EXERCISE →
Could you show each line of the records that contains the word "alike"?

* * *

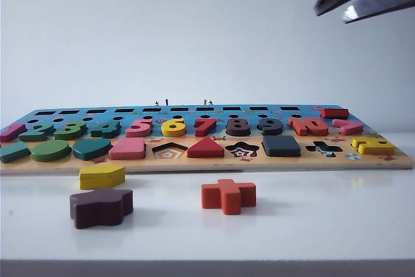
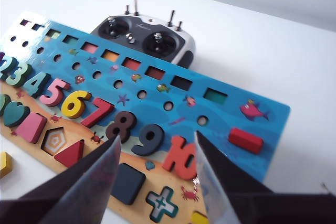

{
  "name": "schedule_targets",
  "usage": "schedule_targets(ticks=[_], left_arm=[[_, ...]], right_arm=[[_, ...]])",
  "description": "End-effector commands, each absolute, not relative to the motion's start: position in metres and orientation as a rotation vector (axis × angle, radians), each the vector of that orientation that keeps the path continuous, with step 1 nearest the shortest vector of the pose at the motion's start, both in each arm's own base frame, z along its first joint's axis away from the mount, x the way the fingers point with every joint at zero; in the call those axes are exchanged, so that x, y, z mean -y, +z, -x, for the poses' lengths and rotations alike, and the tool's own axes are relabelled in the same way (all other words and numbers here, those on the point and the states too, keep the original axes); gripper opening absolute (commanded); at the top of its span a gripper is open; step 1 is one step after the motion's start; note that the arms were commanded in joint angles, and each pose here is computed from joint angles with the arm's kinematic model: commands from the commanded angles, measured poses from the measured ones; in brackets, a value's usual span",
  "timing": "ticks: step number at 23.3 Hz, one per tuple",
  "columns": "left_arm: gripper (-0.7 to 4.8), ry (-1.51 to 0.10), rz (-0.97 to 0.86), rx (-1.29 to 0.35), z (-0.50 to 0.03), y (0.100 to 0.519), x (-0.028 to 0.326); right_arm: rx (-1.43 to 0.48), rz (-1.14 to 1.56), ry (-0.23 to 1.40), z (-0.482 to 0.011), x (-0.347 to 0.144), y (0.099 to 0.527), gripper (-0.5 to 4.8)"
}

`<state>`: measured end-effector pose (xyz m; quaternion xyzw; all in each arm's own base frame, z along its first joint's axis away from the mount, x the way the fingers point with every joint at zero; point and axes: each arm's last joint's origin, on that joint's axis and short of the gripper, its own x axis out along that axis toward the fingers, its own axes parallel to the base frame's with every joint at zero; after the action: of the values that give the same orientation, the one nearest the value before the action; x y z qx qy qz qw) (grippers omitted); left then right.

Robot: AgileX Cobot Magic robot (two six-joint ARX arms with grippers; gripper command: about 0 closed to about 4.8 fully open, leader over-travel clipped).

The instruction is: Insert the cube into the slot.

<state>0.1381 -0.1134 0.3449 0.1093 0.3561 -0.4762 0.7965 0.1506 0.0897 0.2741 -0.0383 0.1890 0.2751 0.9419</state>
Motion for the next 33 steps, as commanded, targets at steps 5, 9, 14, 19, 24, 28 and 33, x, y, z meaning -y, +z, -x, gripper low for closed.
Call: schedule_targets(ticks=[5, 9, 14, 19, 24, 28, 33], left_arm=[[0.17, -1.022, -0.232, -0.728, -0.138, 0.349, 0.111], [0.17, -1.011, -0.226, -0.717, -0.137, 0.350, 0.109], [0.17, -1.011, -0.225, -0.709, -0.135, 0.351, 0.107], [0.17, -0.981, -0.209, -0.688, -0.135, 0.348, 0.101], [0.17, -0.943, -0.195, -0.678, -0.136, 0.348, 0.093], [0.17, -0.892, -0.175, -0.650, -0.137, 0.351, 0.084], [0.17, -0.832, -0.154, -0.581, -0.139, 0.358, 0.073]], right_arm=[[-0.363, -0.047, 0.418, -0.141, -0.061, 0.261, 2.60], [-0.306, -0.123, 0.309, -0.127, -0.040, 0.251, 2.60], [-0.217, -0.144, 0.226, -0.112, -0.024, 0.244, 2.60], [-0.150, -0.158, 0.115, -0.102, -0.010, 0.237, 2.60], [-0.143, -0.165, 0.078, -0.099, -0.006, 0.226, 2.60], [-0.152, -0.190, 0.075, -0.099, -0.006, 0.212, 2.60], [-0.134, -0.189, 0.076, -0.098, -0.006, 0.197, 2.47]])
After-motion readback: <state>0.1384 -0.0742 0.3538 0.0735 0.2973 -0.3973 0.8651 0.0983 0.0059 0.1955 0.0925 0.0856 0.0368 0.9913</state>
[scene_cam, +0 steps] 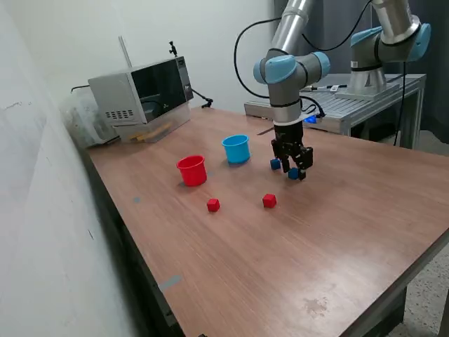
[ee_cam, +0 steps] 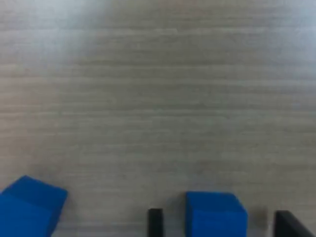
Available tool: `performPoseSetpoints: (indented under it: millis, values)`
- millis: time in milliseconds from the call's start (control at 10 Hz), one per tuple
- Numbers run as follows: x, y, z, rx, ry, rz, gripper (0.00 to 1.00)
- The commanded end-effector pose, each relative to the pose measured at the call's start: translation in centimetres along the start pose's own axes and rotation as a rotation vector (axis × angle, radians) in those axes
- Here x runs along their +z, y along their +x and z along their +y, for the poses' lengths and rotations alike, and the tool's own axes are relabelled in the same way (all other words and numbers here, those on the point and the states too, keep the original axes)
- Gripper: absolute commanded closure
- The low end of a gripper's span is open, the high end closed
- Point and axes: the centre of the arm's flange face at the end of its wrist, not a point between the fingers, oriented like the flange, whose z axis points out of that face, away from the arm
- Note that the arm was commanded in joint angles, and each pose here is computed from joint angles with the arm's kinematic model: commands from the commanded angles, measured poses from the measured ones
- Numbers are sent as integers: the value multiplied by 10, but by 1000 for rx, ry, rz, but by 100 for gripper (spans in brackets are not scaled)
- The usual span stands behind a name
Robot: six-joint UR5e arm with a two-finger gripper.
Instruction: Place red objects in the red bin, and blue objects in the blue bin.
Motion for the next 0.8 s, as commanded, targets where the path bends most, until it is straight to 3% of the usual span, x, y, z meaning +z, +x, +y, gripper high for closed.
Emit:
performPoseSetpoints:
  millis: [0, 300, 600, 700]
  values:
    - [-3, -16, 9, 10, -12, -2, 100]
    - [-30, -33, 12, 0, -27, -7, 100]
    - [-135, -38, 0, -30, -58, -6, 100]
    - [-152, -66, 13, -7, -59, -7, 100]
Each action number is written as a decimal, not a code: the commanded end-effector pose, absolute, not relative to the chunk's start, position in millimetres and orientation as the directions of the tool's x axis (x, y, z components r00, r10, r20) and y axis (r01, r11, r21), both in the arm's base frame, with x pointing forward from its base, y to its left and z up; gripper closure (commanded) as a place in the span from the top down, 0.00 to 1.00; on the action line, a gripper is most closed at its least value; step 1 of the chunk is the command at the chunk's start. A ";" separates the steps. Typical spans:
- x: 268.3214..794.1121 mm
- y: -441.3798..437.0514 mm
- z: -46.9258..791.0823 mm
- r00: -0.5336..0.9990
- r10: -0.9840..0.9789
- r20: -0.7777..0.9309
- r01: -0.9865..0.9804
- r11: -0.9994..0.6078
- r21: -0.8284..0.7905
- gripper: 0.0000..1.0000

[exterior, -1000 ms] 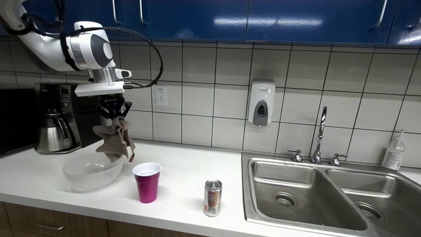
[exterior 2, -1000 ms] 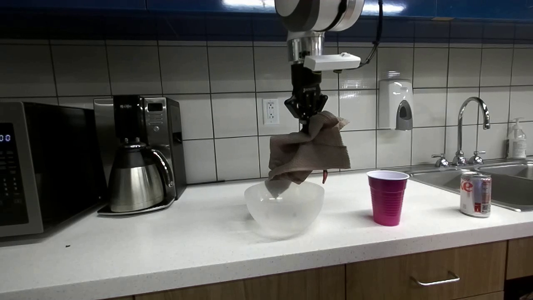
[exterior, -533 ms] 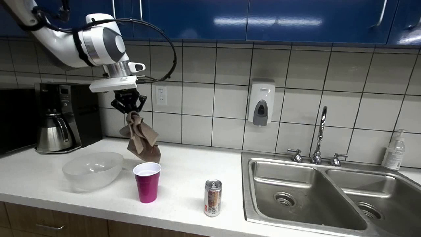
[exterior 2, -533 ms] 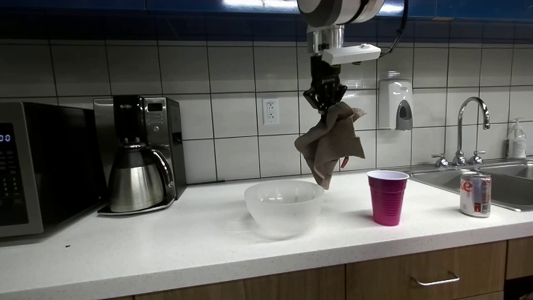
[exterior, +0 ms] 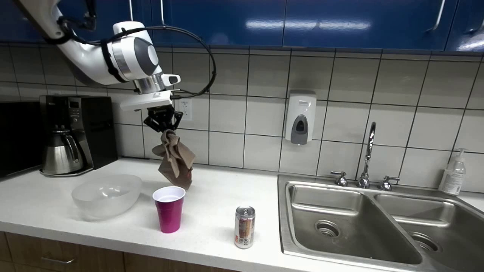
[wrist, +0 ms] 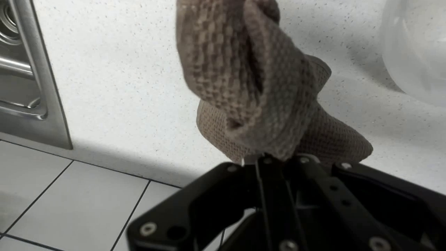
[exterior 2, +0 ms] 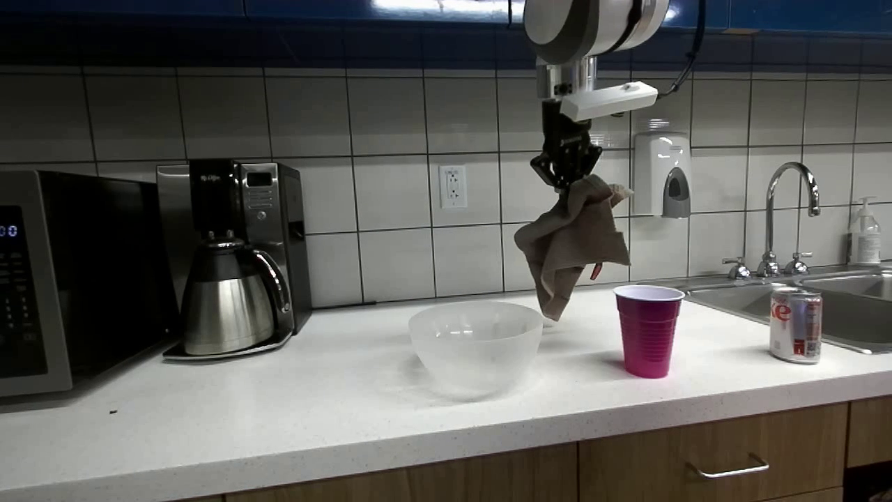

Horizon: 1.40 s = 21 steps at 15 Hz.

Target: Remove the grey cloth from the clear bowl and put it on the table

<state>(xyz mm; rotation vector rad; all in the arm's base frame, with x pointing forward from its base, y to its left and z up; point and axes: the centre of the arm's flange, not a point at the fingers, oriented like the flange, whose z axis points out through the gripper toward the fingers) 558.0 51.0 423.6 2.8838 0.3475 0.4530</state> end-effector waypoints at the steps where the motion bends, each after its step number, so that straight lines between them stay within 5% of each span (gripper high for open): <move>1: 567.0 43.4 411.6 0.924 0.241 0.296 0.168 -0.953 0.252 0.01; 21: 619.1 2.7 298.5 0.958 0.171 0.229 0.099 -0.950 0.298 0.01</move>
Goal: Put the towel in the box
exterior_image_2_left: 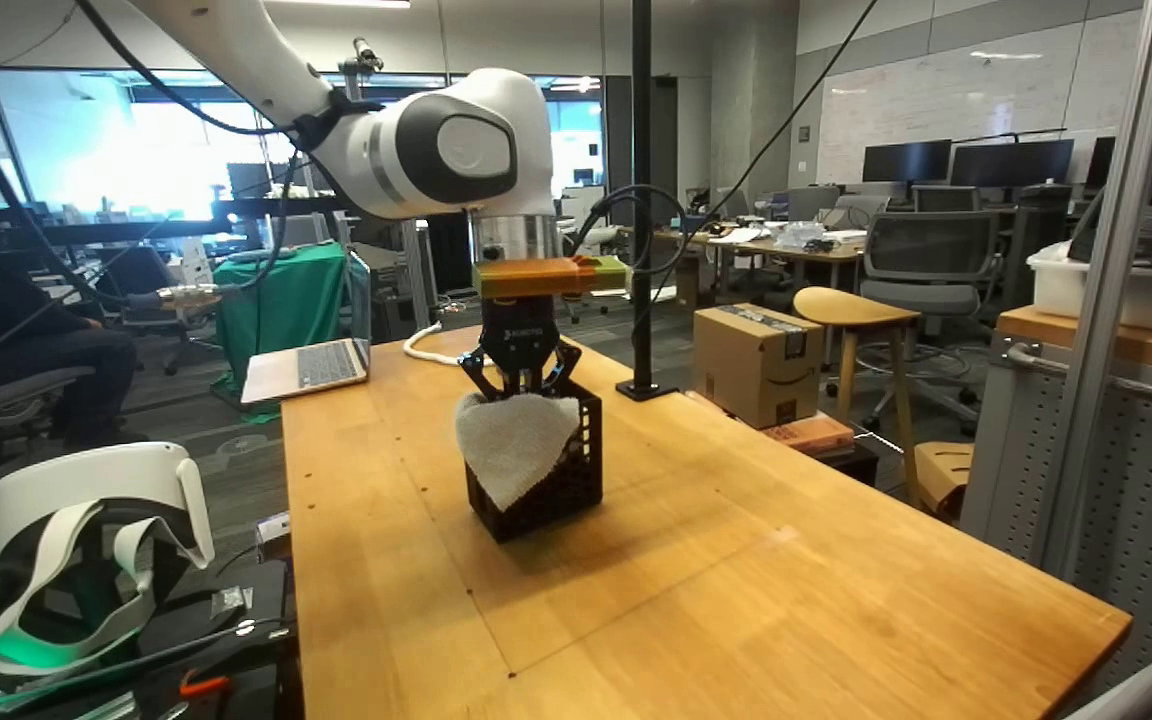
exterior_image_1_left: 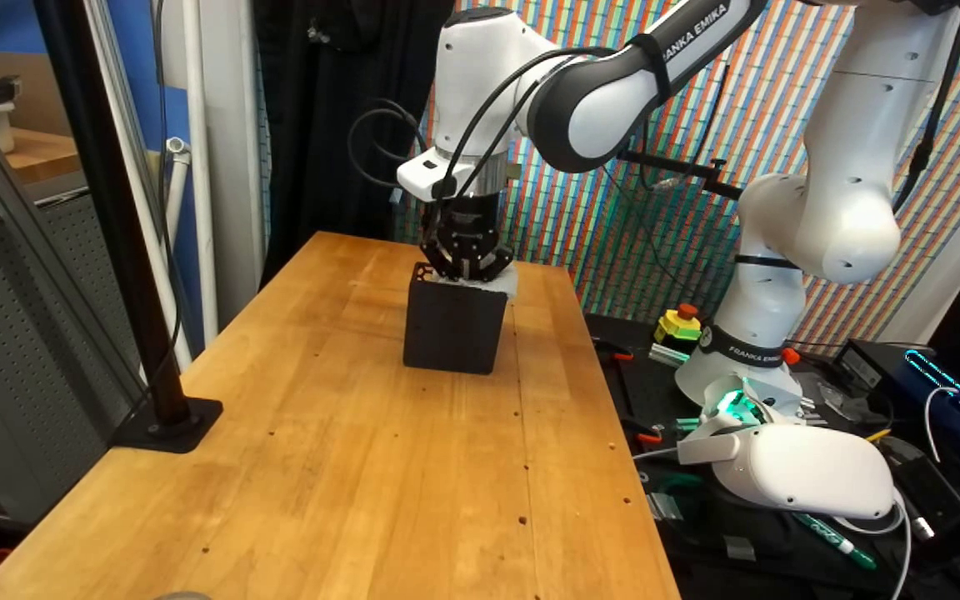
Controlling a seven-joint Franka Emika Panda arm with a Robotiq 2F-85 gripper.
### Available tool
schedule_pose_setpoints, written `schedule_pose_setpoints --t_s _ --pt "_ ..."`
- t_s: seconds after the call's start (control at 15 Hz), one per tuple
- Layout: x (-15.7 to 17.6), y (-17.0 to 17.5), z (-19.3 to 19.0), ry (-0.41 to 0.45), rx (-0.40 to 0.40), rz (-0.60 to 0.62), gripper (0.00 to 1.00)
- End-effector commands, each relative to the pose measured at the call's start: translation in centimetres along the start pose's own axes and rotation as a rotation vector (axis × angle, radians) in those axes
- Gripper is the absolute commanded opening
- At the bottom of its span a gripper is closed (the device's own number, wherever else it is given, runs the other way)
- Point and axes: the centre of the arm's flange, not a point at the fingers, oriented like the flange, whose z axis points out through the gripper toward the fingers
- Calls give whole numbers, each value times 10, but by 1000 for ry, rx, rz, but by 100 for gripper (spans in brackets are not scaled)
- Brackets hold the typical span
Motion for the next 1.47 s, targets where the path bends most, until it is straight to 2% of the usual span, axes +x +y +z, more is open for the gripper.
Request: schedule_pose_setpoints --t_s 0.0,0.13,0.27,0.47,1.07,1.4 --pt "-14 35 50 47 108 28 15" --pt "-24 47 73 64 162 62 15" --pt "-29 51 74 77 190 84 15" --pt "-24 47 65 76 174 92 15" --pt "20 -10 -35 -37 -41 13 15" --pt "21 -49 -73 -70 -158 55 16"
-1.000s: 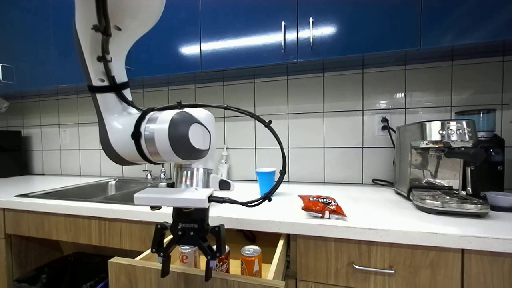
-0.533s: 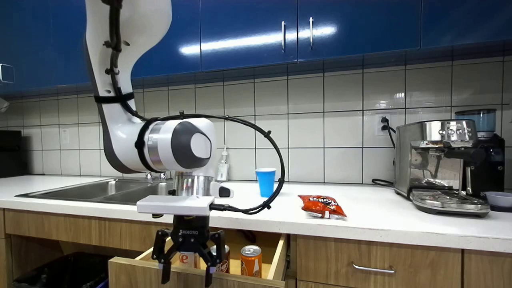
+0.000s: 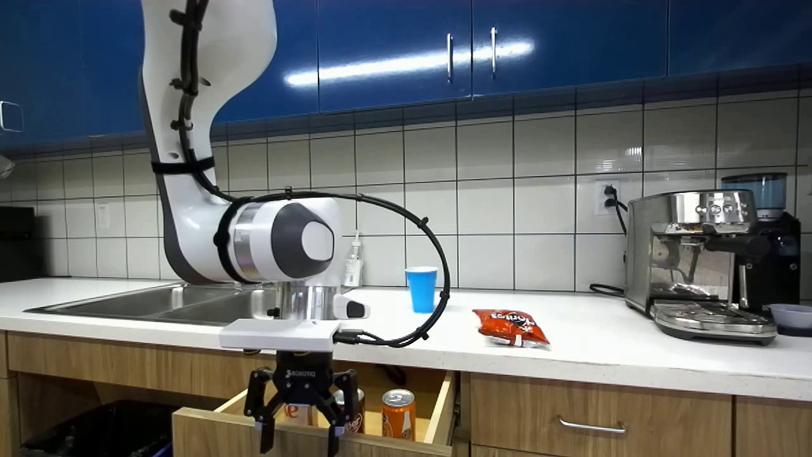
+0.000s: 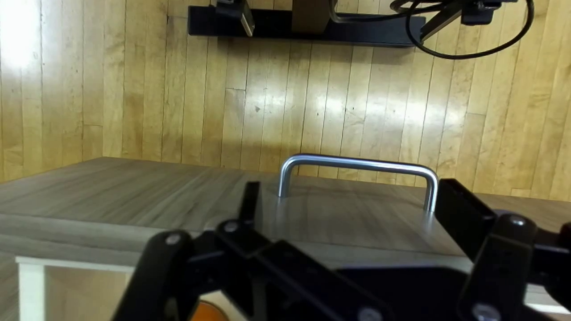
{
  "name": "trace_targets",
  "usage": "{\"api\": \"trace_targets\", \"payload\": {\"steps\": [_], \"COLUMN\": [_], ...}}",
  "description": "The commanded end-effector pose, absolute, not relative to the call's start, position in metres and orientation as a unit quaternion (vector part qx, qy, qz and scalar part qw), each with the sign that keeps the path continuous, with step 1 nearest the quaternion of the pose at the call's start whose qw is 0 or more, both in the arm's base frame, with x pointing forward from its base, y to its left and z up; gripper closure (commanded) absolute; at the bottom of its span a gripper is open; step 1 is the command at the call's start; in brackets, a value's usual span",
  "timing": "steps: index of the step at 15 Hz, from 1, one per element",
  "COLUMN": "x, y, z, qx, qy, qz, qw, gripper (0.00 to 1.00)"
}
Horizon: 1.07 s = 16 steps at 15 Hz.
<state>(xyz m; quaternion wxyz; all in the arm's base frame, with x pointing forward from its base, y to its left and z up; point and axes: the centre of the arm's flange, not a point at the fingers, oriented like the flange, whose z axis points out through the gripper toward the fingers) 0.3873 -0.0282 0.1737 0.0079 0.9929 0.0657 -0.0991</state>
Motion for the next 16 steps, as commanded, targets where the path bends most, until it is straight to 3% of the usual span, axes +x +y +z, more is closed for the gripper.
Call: {"api": "trace_targets", "payload": {"steps": [1,16], "x": [0.392,0.414], "y": [-0.025,-0.034], "z": [0.170,0.168], "qx": [0.995,0.997], "qy": [0.063,0.057], "qz": [-0.080,-0.045], "qw": [0.004,0.002], "gripper": [0.00,0.00]}}
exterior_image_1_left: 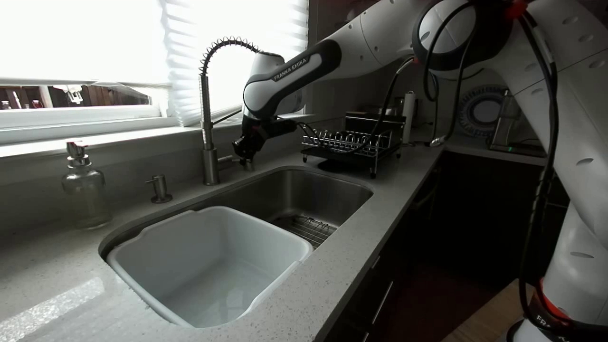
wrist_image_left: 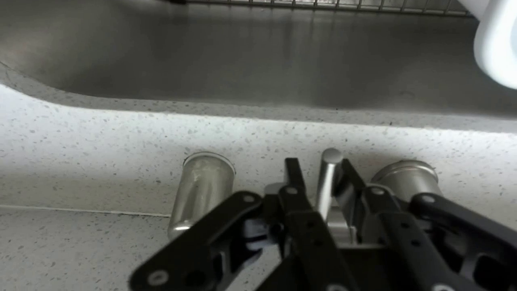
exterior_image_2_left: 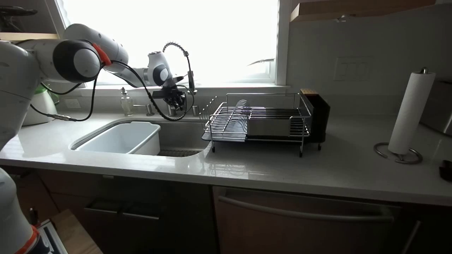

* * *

TASK OUTPUT →
  "description": "End-effector commands, each absolute, not relative to the motion's start: position in metres and orientation as a rotation vector (axis × angle, radians), each the vector of that orientation that keeps the path continuous, with step 1 nearest the shortest vector of the pose at the motion's start, both in each arm's own base frame, z along its first joint's axis away from the mount, x the way the fingers point with every joint at zero; in the call those axes are exchanged, so that x, y, z mean -y, +z, -x, for the poses' lengths and rotations alike, and the tool's own axes are relabelled in the same way (all other words and numbers here, those on the point and the states too, keep the original axes); gripper opening absolute (commanded); at the top of its span a gripper is open; step 1 is one step after the motion's start; note that the arms were commanded in joint angles, and each pose here is computed from joint angles with the arm's kinematic model: commands from the commanded angles, measured poses from the measured ones; in brackets, a value's usual span",
- Here x runs along their +z, y along their +x and z along their +y, for the poses' lengths and rotations alike, and the tool's own axes are relabelled in the same way (all other words and numbers here, those on the point and the states too, keep the original axes)

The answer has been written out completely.